▸ WHAT THE EXERCISE ASKS
Reproduce the listing that follows in full. Omit its images.

[RECORDED INFORMATION]

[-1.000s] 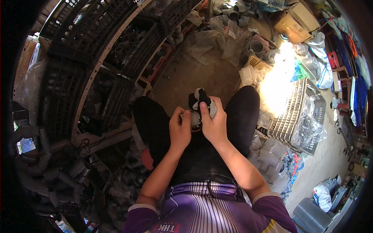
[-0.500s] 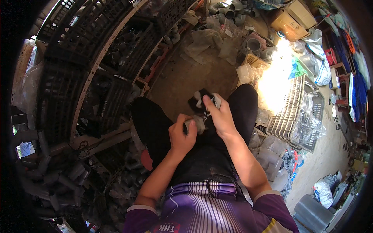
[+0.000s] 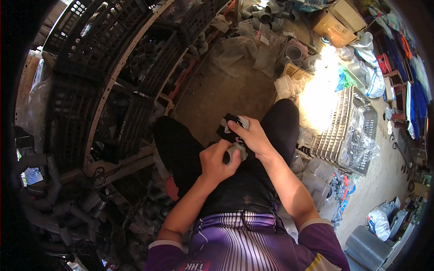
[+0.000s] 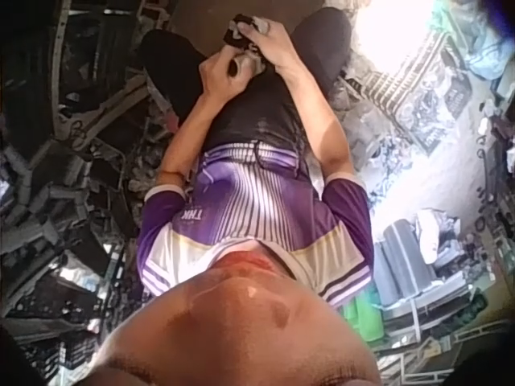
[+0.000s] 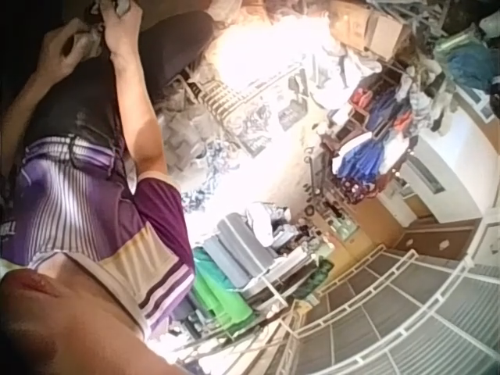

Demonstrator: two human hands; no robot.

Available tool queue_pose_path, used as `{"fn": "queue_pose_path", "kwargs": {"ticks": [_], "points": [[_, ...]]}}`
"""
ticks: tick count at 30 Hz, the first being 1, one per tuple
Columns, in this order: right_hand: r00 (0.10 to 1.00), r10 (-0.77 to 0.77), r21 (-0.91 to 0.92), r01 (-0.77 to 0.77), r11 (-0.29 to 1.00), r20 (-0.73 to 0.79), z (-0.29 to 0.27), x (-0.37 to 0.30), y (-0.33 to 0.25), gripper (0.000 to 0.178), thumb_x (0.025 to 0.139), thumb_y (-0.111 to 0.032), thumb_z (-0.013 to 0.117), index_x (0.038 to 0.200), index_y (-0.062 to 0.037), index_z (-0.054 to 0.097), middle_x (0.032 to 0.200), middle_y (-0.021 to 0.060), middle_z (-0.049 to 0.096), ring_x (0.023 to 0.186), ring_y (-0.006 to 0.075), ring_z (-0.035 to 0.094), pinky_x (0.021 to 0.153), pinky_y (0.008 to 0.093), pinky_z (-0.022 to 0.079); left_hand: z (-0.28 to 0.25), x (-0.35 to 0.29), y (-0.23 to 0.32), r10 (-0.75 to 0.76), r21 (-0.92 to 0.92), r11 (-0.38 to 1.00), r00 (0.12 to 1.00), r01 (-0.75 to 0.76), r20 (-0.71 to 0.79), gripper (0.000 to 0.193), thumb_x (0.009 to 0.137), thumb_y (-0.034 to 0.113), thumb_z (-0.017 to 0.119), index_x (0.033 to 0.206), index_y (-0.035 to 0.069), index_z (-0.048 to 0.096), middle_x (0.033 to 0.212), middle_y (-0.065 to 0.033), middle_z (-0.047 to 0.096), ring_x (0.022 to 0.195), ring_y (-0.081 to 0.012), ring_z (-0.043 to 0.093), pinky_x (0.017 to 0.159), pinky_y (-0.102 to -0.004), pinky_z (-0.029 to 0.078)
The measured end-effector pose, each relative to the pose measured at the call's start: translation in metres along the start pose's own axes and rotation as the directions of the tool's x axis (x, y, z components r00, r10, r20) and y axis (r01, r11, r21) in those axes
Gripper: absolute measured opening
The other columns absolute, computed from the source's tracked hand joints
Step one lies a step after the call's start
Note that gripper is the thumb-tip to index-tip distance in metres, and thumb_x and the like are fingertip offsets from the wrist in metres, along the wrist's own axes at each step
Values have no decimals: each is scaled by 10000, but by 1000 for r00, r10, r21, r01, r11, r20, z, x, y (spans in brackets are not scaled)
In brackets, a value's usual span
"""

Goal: Applying black sealant tape to a plastic PVC plumbing fitting.

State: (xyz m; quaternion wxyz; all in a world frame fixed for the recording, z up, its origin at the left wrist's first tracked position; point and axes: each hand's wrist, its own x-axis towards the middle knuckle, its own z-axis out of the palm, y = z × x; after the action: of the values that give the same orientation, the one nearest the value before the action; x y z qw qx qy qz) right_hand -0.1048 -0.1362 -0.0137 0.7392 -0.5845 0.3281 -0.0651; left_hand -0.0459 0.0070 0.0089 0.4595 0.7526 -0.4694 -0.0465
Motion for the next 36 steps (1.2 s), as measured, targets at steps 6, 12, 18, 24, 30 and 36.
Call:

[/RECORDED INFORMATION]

▸ ANSWER
[-1.000s] 
[-0.500s] 
[+0.000s] 
[+0.000s] 
[+0.000s] 

Demonstrator: two human hands; no robot.

Available tool queue_pose_path, used as `{"fn": "queue_pose_path", "kwargs": {"ticks": [_], "points": [[_, ...]]}}`
"""
ticks: tick count at 30 Hz, the first being 1, one per tuple
Columns, in this order: right_hand: r00 (0.10 to 1.00), r10 (-0.77 to 0.77), r21 (-0.91 to 0.92), r01 (-0.77 to 0.77), r11 (-0.29 to 1.00), r20 (-0.73 to 0.79), z (-0.29 to 0.27), x (-0.37 to 0.30), y (-0.33 to 0.25), gripper (0.000 to 0.178), thumb_x (0.025 to 0.139), thumb_y (-0.111 to 0.032), thumb_z (-0.013 to 0.117), index_x (0.038 to 0.200), index_y (-0.062 to 0.037), index_z (-0.054 to 0.097), middle_x (0.032 to 0.200), middle_y (-0.021 to 0.060), middle_z (-0.049 to 0.096), ring_x (0.023 to 0.186), ring_y (-0.006 to 0.075), ring_z (-0.035 to 0.094), pinky_x (0.021 to 0.153), pinky_y (0.008 to 0.093), pinky_z (-0.022 to 0.079); left_hand: z (-0.28 to 0.25), x (-0.35 to 0.29), y (-0.23 to 0.32), r10 (-0.75 to 0.76), r21 (-0.92 to 0.92), r11 (-0.38 to 1.00), r00 (0.12 to 1.00), r01 (-0.75 to 0.76), r20 (-0.71 to 0.79), gripper (0.000 to 0.193), thumb_x (0.009 to 0.137), thumb_y (-0.034 to 0.113), thumb_z (-0.017 to 0.119), index_x (0.033 to 0.206), index_y (-0.035 to 0.069), index_z (-0.048 to 0.096), middle_x (0.033 to 0.212), middle_y (-0.065 to 0.033), middle_z (-0.047 to 0.096), ring_x (0.022 to 0.195), ring_y (-0.081 to 0.012), ring_z (-0.043 to 0.093), pinky_x (0.017 to 0.159), pinky_y (-0.102 to -0.004), pinky_z (-0.029 to 0.078)
The measured end-effector pose, each relative to the pose measured at the call's start: translation in metres along the start pose's own axes and rotation as the directions of the tool's x axis (x, y, z components r00, r10, r20) and y axis (r01, r11, r21) in those axes
Gripper: absolute measured opening
The other columns absolute, computed from the source's tracked hand joints
Step one lies a step after the call's start
Note that gripper is the thumb-tip to index-tip distance in metres, and thumb_x and the like are fingertip offsets from the wrist in metres, along the wrist's own axes at each step
Values have no decimals: each is scaled by 10000, but by 1000 for r00, r10, r21, r01, r11, r20, z, x, y (spans in brackets are not scaled)
In brackets, a value's usual span
"""

Goal: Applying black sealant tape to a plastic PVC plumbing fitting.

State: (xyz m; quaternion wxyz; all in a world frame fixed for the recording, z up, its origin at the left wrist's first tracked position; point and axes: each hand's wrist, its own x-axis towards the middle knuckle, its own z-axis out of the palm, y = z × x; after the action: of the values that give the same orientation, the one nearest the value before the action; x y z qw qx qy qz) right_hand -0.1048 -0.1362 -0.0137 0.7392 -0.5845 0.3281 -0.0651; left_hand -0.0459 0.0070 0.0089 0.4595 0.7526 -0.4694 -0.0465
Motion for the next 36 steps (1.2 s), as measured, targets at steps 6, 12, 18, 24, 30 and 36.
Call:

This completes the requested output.